Oh, come on, you know you have one. More than one? Yeah, me too.
And I’ll bet those closest to you know exactly how to push those buttons and set you off, make your blood, get on your last nerve, or whatever you like to call it.
Then there are all those rude and annoying people you don’t know personally but with whom you have to interact daily . . . it’s almost enough to make you want to just stay home.
But that’s where the people who know your hot buttons live.
What is a person supposed to do?
Is it possible to be angry and humble at the same time?
It must be or Paul would not have said,
When you are angry, do not sin, and be sure to stop being angry before the end of the day. Do not give the devil a way to defeat you. Ephesians 4:26–27
So, we know:
- Anger is an emotion. It happens. Anger itself is not a sin.
- It’s possible to be angry and not sin.
- It’s important to let go of anger quickly.
- The devil can use anger to defeat us.
Do not be bitter or angry or mad. Never shout angrily or say things to hurt others. Never do anything evil. Be kind and loving to each other, and forgive each other just as God forgave you in Christ. Ephesians 4:31–32
So anger itself is okay, but don’t shout angrily or say things to hurt others isn’t.
Be kind and loving. Stay humble.
That’s just easier said than done, isn’t it? I can do it . . . when I’m not angry!
I need help. So, I came up with the following list for myself and thought it might help you too.
7 Ways to Stay Humble When You’re Angry
1. Stop – Don’t do or say anything right away.
2. Breathe – Take 5 to 10 slow calming breaths.
3. Control your thoughts – Humility rejects self-focused self-righteous thoughts.
4. Put yourself in the other person’s shoes – Humility considers the pain or problems other people are having.
5. Think about the goal of your next step – Do you want to win? Get even? Humility always strives to resolve and heal.
6. Choose the relationship over winning or revenge – Humility always puts the relationship first.

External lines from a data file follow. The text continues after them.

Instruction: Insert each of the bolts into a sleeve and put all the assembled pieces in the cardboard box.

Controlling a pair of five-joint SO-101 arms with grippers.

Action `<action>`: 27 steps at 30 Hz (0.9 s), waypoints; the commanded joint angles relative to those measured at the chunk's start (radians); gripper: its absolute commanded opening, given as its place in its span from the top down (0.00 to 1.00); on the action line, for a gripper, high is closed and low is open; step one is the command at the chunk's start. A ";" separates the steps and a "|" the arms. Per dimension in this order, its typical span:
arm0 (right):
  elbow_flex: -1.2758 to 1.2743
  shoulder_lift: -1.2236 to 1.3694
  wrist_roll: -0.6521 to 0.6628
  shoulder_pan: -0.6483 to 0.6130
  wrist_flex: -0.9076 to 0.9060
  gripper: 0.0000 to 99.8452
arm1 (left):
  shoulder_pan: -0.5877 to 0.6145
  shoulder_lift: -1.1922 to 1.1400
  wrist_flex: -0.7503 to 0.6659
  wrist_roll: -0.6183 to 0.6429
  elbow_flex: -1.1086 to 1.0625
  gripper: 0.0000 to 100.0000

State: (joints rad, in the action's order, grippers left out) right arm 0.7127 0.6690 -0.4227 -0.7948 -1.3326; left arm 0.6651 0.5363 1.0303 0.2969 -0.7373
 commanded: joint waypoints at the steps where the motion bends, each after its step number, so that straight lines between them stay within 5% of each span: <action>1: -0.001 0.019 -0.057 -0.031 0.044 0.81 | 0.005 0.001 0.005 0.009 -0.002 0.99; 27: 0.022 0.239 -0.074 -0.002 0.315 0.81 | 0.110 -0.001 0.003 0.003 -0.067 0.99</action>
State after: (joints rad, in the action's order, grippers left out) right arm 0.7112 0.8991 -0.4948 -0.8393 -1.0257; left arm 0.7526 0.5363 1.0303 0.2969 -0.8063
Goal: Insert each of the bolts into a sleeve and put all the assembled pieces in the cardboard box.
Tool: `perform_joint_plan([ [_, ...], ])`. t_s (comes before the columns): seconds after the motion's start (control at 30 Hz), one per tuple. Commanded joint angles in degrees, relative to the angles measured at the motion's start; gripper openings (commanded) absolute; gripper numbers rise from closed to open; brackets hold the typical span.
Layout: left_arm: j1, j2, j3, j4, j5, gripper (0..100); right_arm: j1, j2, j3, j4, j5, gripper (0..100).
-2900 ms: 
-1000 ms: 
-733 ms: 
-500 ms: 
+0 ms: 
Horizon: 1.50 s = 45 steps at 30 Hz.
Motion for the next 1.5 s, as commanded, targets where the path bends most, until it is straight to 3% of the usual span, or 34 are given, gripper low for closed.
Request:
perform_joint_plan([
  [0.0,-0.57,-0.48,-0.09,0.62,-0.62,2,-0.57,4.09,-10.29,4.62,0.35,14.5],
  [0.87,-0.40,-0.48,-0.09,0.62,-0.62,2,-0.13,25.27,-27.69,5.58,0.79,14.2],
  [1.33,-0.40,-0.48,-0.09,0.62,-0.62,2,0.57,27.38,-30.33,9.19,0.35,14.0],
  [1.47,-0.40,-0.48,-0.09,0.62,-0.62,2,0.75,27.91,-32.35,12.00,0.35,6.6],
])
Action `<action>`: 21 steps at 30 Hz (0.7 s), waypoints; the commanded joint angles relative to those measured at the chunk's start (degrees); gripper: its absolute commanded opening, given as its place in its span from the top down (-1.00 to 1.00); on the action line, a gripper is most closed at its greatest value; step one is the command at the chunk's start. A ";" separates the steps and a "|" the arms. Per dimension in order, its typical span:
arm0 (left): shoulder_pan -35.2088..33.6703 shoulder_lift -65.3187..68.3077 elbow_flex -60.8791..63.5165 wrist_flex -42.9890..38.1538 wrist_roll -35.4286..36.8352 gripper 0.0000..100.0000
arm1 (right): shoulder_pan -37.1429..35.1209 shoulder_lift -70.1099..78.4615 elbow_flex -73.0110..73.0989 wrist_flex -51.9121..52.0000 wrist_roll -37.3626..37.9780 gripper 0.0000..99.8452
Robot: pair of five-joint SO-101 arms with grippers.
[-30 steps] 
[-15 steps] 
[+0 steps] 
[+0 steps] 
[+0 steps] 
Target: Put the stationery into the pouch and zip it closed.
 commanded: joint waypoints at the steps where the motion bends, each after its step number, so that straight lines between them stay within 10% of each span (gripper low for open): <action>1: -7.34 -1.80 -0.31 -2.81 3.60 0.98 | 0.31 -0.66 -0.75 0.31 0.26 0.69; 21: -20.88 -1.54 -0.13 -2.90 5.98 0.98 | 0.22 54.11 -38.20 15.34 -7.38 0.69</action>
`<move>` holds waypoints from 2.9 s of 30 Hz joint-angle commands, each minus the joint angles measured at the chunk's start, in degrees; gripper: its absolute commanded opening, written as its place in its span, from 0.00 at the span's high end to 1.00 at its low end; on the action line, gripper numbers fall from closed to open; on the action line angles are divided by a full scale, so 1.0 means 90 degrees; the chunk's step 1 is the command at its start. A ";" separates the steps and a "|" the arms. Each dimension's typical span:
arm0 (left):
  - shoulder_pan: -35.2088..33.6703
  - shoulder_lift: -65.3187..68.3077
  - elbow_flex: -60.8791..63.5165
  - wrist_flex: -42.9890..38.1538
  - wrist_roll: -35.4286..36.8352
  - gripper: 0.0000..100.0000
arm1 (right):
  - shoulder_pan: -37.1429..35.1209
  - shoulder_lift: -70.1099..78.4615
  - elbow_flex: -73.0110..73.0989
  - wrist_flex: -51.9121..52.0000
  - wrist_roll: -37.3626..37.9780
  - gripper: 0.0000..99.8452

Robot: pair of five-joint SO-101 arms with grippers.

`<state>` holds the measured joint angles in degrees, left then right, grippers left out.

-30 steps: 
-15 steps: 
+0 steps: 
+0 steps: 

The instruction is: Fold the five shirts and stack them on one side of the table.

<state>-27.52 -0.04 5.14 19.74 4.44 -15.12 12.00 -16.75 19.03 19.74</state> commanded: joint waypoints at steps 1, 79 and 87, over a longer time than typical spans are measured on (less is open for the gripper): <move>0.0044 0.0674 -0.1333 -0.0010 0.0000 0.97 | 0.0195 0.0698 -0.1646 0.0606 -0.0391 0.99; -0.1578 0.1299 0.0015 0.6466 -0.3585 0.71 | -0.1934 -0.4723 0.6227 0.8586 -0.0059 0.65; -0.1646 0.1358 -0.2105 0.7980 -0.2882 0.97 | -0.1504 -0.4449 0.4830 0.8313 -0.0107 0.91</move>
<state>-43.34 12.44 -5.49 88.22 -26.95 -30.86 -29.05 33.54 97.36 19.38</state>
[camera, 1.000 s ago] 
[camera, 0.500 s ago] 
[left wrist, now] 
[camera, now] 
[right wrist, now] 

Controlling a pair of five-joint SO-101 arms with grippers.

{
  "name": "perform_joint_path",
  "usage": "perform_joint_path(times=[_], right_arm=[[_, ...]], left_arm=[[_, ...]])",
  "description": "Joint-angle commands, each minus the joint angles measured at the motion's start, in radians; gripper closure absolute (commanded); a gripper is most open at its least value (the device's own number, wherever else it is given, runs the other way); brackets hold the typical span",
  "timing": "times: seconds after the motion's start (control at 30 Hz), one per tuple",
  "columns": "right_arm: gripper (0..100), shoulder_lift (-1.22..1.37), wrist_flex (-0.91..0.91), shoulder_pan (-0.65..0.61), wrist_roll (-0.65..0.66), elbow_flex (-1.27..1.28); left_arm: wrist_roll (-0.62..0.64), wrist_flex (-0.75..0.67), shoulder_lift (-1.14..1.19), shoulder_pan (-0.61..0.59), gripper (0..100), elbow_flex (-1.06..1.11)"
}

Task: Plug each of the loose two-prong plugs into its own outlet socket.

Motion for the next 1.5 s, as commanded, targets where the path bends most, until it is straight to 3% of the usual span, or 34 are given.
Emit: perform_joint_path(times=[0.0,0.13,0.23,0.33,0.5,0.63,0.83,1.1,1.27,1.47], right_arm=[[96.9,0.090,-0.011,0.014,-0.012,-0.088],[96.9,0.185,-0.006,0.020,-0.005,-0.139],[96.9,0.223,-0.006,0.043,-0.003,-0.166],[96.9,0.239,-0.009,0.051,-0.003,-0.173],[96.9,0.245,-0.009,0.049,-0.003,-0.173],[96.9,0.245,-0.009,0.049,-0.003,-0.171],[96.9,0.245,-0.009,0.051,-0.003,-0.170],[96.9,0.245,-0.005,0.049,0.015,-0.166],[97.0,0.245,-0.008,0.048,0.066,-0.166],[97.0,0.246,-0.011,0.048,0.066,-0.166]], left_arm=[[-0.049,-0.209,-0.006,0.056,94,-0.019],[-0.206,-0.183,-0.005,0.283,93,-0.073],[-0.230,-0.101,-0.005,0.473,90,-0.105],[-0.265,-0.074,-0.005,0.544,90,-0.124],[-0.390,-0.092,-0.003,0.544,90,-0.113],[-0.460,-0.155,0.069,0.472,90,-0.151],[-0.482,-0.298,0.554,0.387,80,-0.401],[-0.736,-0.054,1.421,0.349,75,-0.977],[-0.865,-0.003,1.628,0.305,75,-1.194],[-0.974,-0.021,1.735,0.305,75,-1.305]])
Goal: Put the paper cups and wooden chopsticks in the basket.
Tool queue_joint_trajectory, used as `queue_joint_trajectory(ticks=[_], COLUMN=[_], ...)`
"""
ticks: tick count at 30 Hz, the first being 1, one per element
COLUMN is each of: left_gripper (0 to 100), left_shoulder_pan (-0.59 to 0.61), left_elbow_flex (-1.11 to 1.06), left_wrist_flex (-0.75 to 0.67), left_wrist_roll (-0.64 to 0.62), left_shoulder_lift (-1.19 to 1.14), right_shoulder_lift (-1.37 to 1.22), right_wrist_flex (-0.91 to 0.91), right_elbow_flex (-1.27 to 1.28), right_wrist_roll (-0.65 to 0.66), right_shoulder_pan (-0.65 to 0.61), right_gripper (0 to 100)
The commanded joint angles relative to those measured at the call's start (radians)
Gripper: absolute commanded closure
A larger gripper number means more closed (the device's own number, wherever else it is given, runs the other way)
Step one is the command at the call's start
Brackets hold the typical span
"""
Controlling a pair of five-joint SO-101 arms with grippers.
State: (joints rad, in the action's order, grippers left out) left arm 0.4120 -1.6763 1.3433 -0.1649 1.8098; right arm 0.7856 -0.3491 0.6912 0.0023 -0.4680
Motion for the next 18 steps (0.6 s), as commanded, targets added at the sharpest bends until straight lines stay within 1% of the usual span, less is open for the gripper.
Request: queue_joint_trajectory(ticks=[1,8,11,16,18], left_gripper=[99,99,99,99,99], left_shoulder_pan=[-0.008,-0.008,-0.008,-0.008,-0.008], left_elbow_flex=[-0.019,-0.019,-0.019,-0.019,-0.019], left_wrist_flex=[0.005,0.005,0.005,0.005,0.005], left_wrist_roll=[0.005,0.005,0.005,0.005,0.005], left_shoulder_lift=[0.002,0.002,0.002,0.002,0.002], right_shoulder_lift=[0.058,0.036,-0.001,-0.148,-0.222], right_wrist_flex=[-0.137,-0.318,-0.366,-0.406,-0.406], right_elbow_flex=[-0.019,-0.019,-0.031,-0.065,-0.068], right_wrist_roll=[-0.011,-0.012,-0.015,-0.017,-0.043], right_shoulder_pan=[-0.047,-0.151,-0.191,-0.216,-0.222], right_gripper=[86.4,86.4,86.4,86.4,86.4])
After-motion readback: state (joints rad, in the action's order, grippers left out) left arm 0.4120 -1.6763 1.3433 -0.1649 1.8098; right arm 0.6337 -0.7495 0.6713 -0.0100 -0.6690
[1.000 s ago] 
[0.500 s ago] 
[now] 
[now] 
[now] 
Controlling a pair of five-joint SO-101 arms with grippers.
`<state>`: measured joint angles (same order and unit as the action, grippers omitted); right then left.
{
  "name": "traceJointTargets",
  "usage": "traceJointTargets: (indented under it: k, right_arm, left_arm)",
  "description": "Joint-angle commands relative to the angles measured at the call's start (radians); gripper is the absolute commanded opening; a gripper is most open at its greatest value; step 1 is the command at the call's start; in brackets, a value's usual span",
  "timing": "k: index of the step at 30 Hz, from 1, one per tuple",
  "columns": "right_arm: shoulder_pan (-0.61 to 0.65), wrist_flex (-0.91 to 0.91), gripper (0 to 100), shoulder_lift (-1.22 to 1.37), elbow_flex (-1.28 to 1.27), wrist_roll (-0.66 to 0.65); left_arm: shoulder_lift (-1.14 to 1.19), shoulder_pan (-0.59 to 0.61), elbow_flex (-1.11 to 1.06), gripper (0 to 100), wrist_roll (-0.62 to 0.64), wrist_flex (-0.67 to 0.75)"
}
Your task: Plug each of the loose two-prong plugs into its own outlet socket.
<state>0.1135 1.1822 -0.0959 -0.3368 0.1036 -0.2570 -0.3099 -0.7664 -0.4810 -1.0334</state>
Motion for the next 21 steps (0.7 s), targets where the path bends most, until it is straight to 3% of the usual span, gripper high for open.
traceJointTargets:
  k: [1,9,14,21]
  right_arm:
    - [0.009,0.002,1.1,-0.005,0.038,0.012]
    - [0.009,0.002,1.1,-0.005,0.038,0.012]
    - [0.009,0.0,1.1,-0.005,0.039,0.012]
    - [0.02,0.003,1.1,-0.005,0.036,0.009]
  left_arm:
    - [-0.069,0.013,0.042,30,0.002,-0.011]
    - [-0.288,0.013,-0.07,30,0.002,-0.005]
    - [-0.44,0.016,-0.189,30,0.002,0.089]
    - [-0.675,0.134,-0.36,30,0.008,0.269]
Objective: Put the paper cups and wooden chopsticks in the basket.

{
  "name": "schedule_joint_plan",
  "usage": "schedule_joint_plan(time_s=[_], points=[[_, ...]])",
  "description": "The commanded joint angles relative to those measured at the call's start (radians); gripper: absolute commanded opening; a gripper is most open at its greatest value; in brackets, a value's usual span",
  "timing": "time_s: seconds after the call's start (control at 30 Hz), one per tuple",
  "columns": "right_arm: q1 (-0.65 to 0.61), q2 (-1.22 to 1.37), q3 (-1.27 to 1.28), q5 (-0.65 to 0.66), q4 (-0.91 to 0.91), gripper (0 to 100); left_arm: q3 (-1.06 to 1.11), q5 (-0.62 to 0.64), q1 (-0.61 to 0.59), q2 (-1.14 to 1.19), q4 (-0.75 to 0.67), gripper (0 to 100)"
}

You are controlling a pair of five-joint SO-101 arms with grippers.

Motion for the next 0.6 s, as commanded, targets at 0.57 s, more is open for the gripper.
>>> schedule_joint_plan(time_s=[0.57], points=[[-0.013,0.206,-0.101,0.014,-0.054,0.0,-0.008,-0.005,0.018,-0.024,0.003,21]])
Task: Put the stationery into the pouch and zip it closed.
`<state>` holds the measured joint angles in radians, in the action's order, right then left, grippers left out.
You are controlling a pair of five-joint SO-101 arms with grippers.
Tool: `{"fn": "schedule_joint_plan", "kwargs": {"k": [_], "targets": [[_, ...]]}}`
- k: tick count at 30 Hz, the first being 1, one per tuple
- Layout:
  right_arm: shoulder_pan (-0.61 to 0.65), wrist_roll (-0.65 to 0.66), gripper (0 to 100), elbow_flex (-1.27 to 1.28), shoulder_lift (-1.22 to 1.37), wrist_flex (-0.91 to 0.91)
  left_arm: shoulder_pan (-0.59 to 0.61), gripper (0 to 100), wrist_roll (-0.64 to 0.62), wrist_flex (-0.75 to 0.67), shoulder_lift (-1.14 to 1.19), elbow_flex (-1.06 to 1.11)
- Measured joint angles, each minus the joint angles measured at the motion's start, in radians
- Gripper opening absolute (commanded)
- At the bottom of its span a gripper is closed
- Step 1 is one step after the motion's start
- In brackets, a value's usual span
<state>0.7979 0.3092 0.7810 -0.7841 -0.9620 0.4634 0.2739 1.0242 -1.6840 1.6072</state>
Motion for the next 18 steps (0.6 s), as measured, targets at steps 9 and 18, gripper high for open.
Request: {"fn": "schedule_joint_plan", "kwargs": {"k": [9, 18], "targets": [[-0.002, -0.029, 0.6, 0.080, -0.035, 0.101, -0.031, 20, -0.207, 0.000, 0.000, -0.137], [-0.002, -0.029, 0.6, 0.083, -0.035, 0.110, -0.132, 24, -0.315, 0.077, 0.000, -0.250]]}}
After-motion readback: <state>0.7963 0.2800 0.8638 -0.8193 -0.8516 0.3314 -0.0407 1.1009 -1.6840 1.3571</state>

7. Maintain self-control and use carefully chosen words – Humility confronts when it’s needed but uses self-control and always tries to help not hurt.
My dear brothers and sisters, always be willing to listen and slow to speak. Do not become angry easily, because anger will not help you live the right kind of life God wants. James 1:19–20
A gentle answer deflects anger, but harsh words make tempers flare. Proverbs 15:1
It’s hard, though, isn’t it? Especially in the heat of the moment.
And most of the time it’s not one sided…
What if the other person is angry with you?
Do #1–7 twice!
It’s okay to ask:
“Can we take a little time before we talk about this? I’m afraid we’ll say things we’ll regret if we fight about this right now.”
But make sure you come back and talk about it. Stuffing emotions and never resolving problems will not help your relationships.
I’m not a fighter. It takes a lot to make me angry, but I’ve got buttons just like you do.
I’m reading Fervent by Priscilla Shirer. I love her reminder to remember who the enemy is. Your spouse. Your kids. Your parents or siblings. Your neighbors. Your co-workers. The person who cut you off in traffic. They are not the enemy.
The enemy of your heart, mind, and spirit is constantly trying hurt you by destroying your relationships.
Your father the devil, was a murderer from the beginning and was against the truth, because there is no truth in him. When he tells a lie, he shows what he is really like, because he is a liar and the father of lies. John 8:44
But the enemy has been defeated. You and I don’t have to give him power over our relationships. We have direct access to the One who won the victory over this liar. So pray!
Lift up every single person, thing, or situation that makes you angry. Pray for victory over how you handle your anger and help to heal and bless your relationships.
Be angry. It’s okay. There are things that should make you angry.
“If we would be angry and not sin (says one), we must be angry at nothing but sin; and we should be more jealous for the glory of God than for any interest or reputation of our own.” ~Matthew Henry
But stay humble.
Listen. Choose your words carefully . . . ask God to help you honor Him and bless your relationships.
One more thing to think about…
I have a friend who says, “If everyone is making you angry you need to stop and think about the common denominator.” It might be time for a little soul-searching.
“A woman told Billy Sunday that she had a bad temper, but it was over in a minute. “So is a shotgun, but it blows everything to pieces,” was his reply
What do you think? What’s your best tip for staying humble even when you’re angry?